1-05

「このロープとかテープは、御札みたいなものだよ」

 るりちゃんは満面の笑みでそう言う。でも、私には全然そんなふうに見えない。

「御札? よくわかんないけど、御札ってすごい呪文とかが紙に書いてあるんじゃないの?」

「ね、わたしも最初そう思った。ていうかほかの御札のことはわかんないけど、これ自体は動物のマーキングと同じようなものなんだって。とにかく自分の痕跡を残しておくためのものなの。だからペンで適当に色つけただけのテープとかでも効果があるんだ。どうしてこういうものを使うかっていうと、これを作った人は目が見えないから」

 なるほど、目が見えない人が紙に文字を書くのは、かなり難しいことだと思う。

「そうなんだぁ……」

「あゆむさぁ、大事なことを聞き忘れてない?」

 るりちゃんは私に尋ねる。誘い受けである。私はしぶしぶ尋ねる。

「……るりちゃんは、どうしてこれが御札の代わりだって知ってるの?」

「それはねぇ!」るりちゃんはMAX嬉しそうな、行間にルンルンって書かれそうな勢いで答えてくれる。「このロープとかテープとかって、わたしの彼氏が作るやつとまったく同じやつだからです!」

 出た。彼氏。

 私の頭の中で、これまでに得ているるりちゃんの「彼氏」の情報が立ち上がり、集まって固まりだす。

 るりちゃんは彼のことを「シローくん」って呼んでいる。るりちゃんよりもたぶんちょっと年上で、ファミリー向けのきれいなマンションで一人暮らしをしている。ブリーチしたみたいに真っ白な髪で、でも美容院でやったとかじゃなくて、たぶん十代の頃にストレスで色が抜けまくったんだっていう。そして目が全然見えない。だからもちろん車の運転はできない。るりちゃんはこの彼とドライブがしたい。

 そしてるりちゃん曰く、彼は「本物の霊能者」だという。本当かよ、と思わないでもない。でも本当にやばいところはそこじゃない。

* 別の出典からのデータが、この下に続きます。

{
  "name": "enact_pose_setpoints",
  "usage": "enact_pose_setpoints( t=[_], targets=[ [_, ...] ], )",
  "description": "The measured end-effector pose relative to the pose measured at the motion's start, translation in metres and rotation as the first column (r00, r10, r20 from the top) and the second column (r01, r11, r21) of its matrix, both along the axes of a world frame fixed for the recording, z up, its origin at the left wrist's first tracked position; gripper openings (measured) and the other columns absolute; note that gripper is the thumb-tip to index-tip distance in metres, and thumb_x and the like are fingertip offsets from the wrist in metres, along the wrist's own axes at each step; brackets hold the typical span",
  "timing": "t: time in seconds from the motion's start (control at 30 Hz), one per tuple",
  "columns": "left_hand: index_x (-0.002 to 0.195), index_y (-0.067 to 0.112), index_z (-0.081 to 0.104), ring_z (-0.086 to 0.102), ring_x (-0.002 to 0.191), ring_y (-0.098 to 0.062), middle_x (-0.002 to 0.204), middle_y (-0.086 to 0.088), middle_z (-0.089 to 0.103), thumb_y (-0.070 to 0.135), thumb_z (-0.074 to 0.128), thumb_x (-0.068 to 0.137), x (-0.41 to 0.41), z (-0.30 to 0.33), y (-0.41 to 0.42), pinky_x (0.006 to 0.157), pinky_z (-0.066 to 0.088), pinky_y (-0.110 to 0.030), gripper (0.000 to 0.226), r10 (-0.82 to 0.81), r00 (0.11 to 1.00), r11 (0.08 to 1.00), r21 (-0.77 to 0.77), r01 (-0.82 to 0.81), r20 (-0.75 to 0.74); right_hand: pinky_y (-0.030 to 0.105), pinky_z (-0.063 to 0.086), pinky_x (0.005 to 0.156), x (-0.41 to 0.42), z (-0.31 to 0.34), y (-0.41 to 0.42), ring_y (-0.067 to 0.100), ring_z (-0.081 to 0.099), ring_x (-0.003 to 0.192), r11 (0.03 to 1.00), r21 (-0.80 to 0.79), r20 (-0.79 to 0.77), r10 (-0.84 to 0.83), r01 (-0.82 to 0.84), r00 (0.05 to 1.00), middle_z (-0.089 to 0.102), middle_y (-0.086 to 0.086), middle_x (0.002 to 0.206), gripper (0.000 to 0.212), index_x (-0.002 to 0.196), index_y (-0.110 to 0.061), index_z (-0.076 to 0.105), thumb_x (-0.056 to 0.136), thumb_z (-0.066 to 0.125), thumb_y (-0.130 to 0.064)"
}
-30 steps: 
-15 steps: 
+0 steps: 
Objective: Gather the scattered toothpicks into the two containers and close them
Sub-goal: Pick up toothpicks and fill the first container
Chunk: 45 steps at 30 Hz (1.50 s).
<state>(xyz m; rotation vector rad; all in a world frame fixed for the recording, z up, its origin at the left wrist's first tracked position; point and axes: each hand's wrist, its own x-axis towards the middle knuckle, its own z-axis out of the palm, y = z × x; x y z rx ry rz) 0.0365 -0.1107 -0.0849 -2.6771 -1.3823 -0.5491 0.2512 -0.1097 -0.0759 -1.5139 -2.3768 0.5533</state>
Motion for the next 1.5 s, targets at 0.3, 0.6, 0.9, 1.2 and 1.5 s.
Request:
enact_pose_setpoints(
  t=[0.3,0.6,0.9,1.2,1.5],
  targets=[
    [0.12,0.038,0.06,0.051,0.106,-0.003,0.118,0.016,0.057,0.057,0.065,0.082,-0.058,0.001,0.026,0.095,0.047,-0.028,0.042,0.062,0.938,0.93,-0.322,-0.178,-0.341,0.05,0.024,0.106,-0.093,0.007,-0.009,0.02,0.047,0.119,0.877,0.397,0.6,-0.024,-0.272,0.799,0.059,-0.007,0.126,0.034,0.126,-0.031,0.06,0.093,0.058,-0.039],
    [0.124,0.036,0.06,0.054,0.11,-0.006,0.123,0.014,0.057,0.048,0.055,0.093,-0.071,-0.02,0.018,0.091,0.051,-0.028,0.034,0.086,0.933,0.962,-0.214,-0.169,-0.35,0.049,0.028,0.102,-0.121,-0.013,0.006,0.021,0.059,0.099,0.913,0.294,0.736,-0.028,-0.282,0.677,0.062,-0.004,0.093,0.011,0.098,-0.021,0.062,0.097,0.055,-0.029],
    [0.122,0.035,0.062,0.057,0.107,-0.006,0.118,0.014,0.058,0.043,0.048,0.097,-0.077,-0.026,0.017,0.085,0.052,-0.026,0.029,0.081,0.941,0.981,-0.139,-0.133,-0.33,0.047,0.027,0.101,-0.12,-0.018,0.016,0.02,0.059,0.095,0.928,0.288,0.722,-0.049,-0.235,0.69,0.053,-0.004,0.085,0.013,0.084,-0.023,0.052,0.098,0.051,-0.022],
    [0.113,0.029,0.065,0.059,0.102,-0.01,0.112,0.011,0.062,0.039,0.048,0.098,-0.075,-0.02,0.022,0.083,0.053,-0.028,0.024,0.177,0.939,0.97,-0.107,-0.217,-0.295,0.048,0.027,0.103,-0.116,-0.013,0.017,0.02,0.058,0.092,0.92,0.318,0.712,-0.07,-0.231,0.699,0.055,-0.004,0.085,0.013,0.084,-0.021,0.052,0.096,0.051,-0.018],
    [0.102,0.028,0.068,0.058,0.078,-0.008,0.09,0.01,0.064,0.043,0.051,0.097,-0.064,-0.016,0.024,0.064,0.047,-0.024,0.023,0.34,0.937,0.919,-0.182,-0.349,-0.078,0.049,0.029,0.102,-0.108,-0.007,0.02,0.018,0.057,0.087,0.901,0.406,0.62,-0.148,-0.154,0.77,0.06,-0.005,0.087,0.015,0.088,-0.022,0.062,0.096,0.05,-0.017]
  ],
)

 るりちゃんの話を聞く限り、彼はもう「るりちゃんの彼氏」ではない。

 なのに、るりちゃんは止まらない。

「シローくんがここに来て、しかも仕事をしてるんなら、この建物はきっと本物だよ」

 ひとしきり写真を撮り終えたるりちゃんは、ようやく階段を上がり始める。

「前は女子高生の面倒みてたから気づかなかったけど、やっぱりここには本当にオバケがいたんだよ! そんでもって二階が露骨に封鎖されてるってことは、まだ仕事が終わってないんだと思う。だってオバケがいなくなっちゃったなら、こんな風にふさぐ必要なんかないもんね。ただシローくんにしては仕事が甘いんだよなぁ。こういう封印だけじゃなくって、出入り口にちゃんと鍵かけてくタイプだよ、彼。なのにここの玄関は普通に開いた――でもまぁいいや。大事なことは、まだこの建物にはオバケがいるらしいってことだから」

 かつん。かつん。るりちゃんのヒールが、階段の踏板を踏みしめる。時々音が鈍くなるところには、きっと御札みたいな養生テープが貼られているんだろう。るりちゃんは、行く手をふさぐロープの一本にちょっと指をかけて、それから私の方を振り向く。